Nous pouvons voir la critique augmentée comme une critique
à échelle systémique dépassant
l'échelle d'un seul artiste. Ce mode d'organisation
que la Biennale de Paris a adopté, est une mise en
synergie de subjectivités attachées aux même
valeurs assurant ainsi l’émergence d’une
critique augmentée.
Une institution
horizontale
La Biennale de Paris se définit comme une institution
horizontale : un mode d’organisation dont la nature,
les règles et le fonctionnement sont déterminés
par les personnes ou par les entités qui lui sont constitutives.

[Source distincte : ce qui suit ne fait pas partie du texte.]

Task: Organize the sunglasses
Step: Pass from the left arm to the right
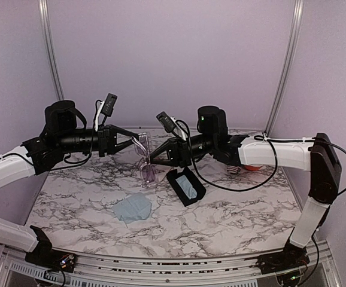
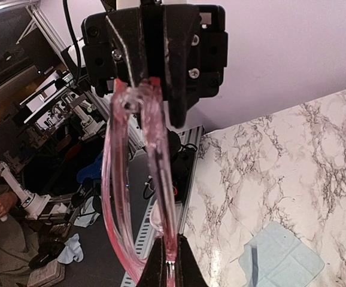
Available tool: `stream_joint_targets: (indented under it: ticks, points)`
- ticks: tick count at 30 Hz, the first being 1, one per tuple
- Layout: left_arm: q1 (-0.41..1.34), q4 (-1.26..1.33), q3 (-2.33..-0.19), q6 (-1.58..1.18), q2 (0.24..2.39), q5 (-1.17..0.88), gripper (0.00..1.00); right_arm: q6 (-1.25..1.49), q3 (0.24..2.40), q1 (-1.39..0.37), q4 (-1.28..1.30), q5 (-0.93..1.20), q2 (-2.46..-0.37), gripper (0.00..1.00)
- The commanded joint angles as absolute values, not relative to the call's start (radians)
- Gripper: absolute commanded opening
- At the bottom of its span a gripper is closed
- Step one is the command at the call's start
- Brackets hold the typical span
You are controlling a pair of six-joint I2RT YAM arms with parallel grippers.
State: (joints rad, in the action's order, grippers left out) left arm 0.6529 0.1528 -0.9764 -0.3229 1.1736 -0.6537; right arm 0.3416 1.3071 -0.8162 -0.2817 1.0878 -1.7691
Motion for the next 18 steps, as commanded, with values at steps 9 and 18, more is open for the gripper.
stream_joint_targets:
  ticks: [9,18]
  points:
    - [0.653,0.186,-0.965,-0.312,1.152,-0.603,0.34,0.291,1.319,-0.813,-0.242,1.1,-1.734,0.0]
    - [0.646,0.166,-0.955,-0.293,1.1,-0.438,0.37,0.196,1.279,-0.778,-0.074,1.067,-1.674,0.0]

Par cette approche horizontale, la Biennale de Paris est une
organisation cellulaire. Les pratiques associées à
la Biennale de Paris sont constitutives et décisionnaires
de celle-ci, elles induisent leurs propres modes d'être,
leurs temporalités et leurs localités. Chaque
personne ou entité associée à la Biennale
de Paris est considérée comme un partenaire.

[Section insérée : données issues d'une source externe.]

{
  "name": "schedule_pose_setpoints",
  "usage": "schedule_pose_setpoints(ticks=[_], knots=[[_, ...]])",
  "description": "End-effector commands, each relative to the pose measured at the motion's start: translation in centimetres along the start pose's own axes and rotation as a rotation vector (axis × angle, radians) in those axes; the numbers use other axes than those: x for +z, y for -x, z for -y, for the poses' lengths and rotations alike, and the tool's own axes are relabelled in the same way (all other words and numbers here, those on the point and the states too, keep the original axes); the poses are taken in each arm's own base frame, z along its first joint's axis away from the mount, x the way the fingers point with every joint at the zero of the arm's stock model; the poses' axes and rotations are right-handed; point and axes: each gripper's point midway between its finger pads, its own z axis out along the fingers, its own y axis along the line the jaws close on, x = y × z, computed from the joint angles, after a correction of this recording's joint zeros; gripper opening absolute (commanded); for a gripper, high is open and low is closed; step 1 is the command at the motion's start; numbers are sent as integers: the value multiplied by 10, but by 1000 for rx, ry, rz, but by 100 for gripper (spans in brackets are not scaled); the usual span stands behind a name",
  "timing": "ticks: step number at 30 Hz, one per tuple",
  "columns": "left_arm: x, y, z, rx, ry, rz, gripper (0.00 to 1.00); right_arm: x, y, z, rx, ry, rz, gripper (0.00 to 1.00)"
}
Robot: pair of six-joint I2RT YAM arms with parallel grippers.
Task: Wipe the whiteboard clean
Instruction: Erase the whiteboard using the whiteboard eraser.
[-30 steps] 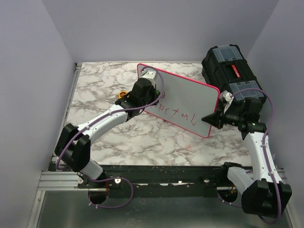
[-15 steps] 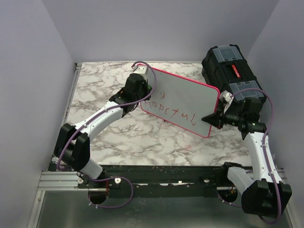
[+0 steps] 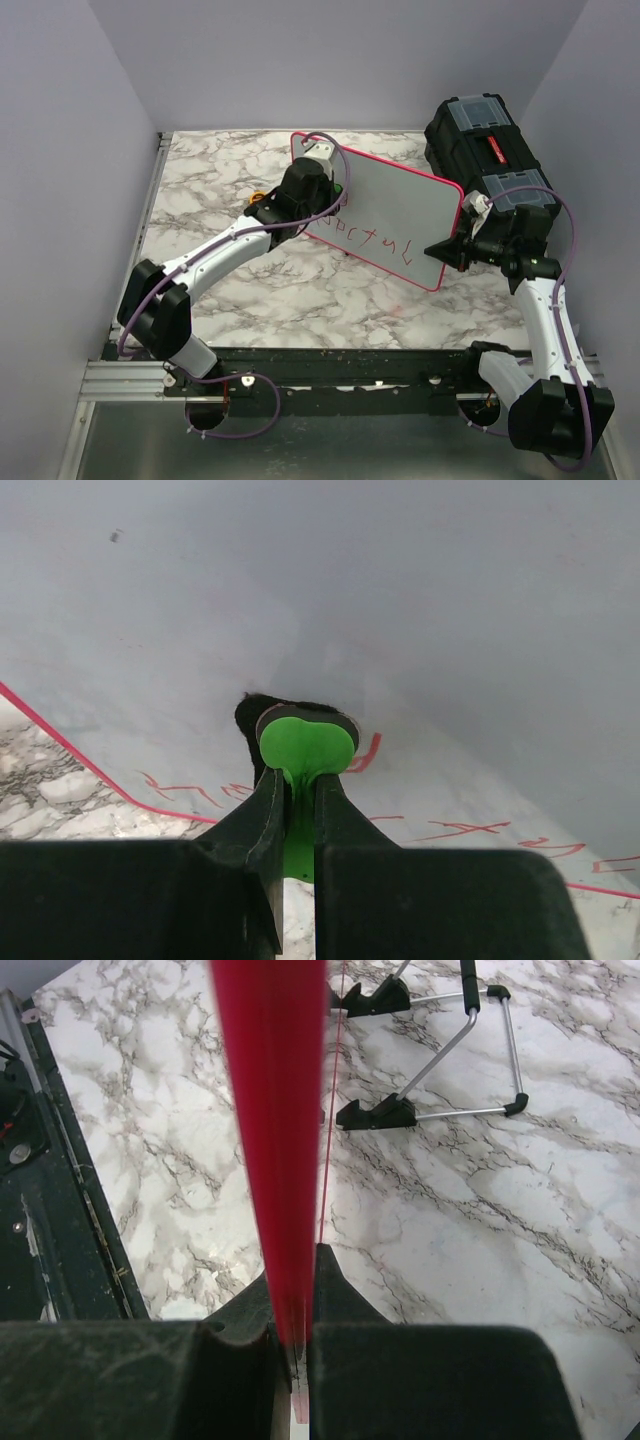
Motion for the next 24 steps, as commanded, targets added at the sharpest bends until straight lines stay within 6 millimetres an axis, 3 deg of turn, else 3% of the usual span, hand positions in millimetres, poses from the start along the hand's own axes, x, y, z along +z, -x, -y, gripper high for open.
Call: schedule_pose_setpoints(ticks=[1, 5, 10, 12, 14, 21, 24], knots=[[3, 23, -14, -11, 22, 55, 0, 0, 21, -29, -77, 141, 72, 1], [3, 22, -13, -26, 13, 53, 0, 0, 22, -29, -79, 139, 73, 0], [5, 5, 22, -9, -50, 27, 0, 0, 21, -28, -74, 142, 71, 0], [9, 1, 28, -1, -56, 16, 0, 0, 21, -28, -74, 141, 71, 0], [10, 0, 22, 8, -38, 13, 0, 0, 21, -28, -76, 137, 70, 1], [-1, 23, -28, -29, 34, 54, 0, 0, 21, -28, -75, 141, 71, 0], [-2, 20, -17, -49, 0, 52, 0, 1, 21, -28, -74, 141, 71, 1]])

Ici la notion d’institution a une intelligence qui lui
est propre. Ce type d'organisation est légitime sur
le plan de l’art; son existence même provient
des nécessités légitimes.
Un public naturel
La nature des démarches associées à la
Biennale de Paris implique un autre type de public que celui
que l’art connaît : celui-ci est un public naturel.
Ce sont des personnes qui, volontairement ou par hasard, interfèrent
avec des pratiques qu’elles ne repèrent pas forcément
comme artistiques et dont elles sont parfois un élément
déterminant.
Opérer
Désigne une façon de faire qui, contrairement
à l'exposition, ne nécessite pas d’être
présentée pour exister et qui se fixe pour but
de bouleverser l’appréhension que nous avons
de notre vie.
Des pratiques
invisuelles
La Biennale de Paris favorise les pratiques invisuelles. Celles-ci
se manifestent autrement que sous forme d'œuvres d'art;
ce sont des services, des processus, des documents opérants,
des expériences de vie... Ces pratiques sont inscrites
dans le réel à tel point qu’on ne peut
pas toujours les distinguer de ce qui les entoure. L’invisuel
relève du visible mais pas en tant qu’art. C'est
l'exercice de l’art à l’exception de son
caractère visuel. C'est en quelque sorte une invisibilité
artistique. Pour les pratiques associées à la
Biennale de Paris, le réel est le médium d'un
art affranchi du médium de l'art.
Une transmission orale
Le mode de transmission adopté par les pratiques de
la Biennale de Paris est le plus souvent l'oralité
que la documentation complète parfois. En être,
être ou mettre au courant est pour ces pratiques ce
qu'exposer est pour les pratiques visuelles, le lot commun.